*What is required*. In the records that follow, find each line with "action" and pull it out.

*Records*.
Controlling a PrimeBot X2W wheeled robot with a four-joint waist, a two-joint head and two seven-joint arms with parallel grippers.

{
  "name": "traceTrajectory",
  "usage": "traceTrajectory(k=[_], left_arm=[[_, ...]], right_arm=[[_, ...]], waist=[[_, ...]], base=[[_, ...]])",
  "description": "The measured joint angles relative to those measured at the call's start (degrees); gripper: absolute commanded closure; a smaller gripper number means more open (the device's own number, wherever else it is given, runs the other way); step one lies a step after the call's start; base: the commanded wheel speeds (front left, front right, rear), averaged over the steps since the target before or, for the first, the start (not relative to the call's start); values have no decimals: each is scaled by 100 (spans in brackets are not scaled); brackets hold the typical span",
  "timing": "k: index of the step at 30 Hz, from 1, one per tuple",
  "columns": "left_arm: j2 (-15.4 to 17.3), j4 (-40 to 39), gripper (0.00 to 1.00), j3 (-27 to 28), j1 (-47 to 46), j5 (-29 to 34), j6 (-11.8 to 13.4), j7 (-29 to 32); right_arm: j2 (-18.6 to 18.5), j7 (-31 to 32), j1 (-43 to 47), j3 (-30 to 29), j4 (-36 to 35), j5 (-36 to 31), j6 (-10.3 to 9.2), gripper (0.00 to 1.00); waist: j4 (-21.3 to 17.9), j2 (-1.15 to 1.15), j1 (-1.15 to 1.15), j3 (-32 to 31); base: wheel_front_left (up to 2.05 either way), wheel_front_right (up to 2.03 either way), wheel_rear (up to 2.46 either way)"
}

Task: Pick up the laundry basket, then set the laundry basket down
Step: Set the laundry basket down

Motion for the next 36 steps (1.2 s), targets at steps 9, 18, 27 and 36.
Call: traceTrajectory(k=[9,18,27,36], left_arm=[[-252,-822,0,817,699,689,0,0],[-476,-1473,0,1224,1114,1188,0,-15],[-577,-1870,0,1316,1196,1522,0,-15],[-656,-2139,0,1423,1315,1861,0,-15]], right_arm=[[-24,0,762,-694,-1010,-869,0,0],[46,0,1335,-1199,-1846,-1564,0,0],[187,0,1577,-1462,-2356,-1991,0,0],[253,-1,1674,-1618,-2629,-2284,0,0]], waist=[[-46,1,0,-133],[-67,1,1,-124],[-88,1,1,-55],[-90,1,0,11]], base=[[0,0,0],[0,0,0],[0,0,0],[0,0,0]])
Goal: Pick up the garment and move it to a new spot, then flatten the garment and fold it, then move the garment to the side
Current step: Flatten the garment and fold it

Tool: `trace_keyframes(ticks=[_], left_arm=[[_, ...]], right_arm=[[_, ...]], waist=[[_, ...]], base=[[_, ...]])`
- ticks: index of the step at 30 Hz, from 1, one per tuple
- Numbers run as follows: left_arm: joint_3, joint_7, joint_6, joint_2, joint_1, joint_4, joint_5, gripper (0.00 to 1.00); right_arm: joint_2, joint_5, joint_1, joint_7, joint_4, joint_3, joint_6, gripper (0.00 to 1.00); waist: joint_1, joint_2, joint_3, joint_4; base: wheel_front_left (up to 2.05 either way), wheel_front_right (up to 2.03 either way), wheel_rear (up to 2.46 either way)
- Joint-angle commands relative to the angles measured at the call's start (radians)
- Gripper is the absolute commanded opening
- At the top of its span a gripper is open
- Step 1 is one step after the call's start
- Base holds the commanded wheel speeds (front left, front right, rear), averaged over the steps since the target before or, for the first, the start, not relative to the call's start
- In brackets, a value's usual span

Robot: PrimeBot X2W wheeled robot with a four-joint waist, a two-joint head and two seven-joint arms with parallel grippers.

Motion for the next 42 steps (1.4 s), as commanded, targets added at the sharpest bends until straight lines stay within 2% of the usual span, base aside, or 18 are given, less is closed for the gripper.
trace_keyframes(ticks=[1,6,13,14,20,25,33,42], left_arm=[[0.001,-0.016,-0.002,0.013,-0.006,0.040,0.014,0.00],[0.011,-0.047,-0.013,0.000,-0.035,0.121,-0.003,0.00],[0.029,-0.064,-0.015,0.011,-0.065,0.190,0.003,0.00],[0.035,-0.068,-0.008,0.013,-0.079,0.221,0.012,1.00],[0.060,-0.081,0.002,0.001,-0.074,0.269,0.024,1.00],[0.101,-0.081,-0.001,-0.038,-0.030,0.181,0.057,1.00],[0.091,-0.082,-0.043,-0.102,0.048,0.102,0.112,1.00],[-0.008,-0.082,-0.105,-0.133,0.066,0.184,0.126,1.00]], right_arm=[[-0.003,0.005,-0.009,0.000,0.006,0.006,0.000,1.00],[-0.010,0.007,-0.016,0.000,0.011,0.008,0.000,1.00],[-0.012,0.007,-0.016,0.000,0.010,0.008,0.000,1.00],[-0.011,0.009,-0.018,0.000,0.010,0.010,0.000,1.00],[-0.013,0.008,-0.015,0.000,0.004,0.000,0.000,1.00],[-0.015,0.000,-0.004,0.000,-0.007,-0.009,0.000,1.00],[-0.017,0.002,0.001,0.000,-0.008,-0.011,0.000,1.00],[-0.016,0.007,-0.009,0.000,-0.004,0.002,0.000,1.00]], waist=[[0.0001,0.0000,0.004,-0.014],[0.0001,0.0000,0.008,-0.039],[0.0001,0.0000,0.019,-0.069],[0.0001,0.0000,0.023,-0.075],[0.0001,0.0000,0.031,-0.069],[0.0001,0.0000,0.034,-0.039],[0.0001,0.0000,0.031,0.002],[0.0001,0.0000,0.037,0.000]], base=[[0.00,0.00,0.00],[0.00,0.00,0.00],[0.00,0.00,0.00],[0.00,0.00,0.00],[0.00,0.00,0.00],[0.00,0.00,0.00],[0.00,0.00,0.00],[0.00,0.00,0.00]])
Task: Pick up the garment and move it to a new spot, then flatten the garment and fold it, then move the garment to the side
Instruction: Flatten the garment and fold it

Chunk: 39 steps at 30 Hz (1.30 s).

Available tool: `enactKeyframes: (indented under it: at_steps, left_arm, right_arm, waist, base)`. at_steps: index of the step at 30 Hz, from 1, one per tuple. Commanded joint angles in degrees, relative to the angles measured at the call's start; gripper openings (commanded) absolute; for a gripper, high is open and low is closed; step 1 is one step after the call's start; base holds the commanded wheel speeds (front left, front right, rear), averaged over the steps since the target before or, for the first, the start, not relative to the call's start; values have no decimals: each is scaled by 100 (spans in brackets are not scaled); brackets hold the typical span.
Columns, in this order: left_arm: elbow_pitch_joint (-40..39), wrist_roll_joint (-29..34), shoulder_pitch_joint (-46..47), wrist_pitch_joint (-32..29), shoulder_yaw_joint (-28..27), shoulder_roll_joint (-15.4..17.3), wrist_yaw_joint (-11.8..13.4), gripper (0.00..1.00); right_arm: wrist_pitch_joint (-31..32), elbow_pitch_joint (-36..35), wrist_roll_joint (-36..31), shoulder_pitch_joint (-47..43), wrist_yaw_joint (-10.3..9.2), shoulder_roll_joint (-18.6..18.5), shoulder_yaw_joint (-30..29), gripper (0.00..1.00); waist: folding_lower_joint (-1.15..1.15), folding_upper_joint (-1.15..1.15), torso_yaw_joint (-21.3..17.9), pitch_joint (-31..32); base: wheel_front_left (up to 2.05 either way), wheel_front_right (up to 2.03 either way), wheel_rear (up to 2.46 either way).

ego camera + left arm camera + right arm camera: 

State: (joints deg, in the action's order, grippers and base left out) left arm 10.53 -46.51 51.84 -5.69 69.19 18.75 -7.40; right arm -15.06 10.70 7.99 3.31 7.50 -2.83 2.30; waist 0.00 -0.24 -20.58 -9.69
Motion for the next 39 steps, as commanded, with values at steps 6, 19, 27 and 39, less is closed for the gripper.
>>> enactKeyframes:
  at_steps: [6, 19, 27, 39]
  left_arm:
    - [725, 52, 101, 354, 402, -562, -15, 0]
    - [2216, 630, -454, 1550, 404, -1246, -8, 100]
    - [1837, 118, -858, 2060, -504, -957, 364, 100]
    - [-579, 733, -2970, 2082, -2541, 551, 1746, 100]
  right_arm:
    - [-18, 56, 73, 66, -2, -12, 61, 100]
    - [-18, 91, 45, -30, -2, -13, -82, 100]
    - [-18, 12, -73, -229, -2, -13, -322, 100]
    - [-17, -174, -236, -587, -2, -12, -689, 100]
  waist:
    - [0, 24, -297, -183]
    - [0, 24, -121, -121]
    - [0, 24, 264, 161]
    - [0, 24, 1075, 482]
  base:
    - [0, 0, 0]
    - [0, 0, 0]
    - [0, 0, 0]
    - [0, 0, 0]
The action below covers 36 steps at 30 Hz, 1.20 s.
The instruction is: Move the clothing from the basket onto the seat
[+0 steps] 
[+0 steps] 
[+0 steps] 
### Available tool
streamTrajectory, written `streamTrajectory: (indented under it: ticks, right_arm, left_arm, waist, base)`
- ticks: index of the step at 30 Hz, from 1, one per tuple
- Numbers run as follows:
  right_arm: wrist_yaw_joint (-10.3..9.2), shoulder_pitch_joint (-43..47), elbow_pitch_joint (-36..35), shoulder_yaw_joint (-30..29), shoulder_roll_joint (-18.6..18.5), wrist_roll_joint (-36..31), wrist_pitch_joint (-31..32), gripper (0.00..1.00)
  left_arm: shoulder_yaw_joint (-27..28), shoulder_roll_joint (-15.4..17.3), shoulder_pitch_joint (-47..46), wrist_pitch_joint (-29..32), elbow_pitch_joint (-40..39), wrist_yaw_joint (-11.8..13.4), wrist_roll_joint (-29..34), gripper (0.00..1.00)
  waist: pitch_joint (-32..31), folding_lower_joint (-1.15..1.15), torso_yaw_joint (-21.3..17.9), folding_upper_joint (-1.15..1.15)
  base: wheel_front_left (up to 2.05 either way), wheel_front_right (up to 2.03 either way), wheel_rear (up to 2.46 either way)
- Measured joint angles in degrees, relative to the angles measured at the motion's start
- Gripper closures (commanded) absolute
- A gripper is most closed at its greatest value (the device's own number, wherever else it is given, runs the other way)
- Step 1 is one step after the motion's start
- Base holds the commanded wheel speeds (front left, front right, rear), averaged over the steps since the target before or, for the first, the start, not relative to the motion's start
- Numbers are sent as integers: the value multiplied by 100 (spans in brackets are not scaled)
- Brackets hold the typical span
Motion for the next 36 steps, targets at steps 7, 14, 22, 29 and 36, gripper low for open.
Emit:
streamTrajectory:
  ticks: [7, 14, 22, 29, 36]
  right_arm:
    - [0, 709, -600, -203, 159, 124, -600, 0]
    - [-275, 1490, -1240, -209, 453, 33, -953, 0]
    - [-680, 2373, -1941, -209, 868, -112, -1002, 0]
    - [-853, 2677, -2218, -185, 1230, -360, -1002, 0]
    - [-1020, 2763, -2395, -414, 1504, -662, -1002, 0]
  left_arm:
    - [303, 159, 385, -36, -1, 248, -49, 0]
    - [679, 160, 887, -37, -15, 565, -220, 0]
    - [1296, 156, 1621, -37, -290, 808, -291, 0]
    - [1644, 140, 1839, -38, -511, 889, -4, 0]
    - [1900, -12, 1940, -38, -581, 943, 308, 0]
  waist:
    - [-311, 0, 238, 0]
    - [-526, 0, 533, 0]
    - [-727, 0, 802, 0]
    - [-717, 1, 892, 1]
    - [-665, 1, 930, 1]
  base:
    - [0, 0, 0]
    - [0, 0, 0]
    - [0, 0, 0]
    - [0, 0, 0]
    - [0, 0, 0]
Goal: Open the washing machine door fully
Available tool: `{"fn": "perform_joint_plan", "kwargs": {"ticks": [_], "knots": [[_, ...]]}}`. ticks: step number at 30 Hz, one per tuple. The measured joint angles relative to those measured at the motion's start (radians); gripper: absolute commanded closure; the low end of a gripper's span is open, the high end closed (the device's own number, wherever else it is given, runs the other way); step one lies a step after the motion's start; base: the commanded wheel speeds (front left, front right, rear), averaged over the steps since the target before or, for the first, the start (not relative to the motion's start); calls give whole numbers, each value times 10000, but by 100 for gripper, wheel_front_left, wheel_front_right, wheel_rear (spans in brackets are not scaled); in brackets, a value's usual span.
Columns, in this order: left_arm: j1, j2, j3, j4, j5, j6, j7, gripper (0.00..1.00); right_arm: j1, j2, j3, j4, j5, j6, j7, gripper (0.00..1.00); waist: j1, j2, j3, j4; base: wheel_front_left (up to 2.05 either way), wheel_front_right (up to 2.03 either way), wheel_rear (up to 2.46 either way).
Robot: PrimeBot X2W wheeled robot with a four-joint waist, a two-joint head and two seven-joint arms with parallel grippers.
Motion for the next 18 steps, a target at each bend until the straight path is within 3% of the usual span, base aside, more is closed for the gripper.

*Answer area*.
State: (joints deg, in the action's order, grippers and base left out) left arm 10.53 -46.51 51.84 -5.69 69.19 18.75 -7.40; right arm -15.06 10.70 7.99 3.31 7.50 -2.83 2.30; waist 0.00 -0.24 -20.58 -9.69
The action below covers 36 steps at 30 Hz, 1.20 s.

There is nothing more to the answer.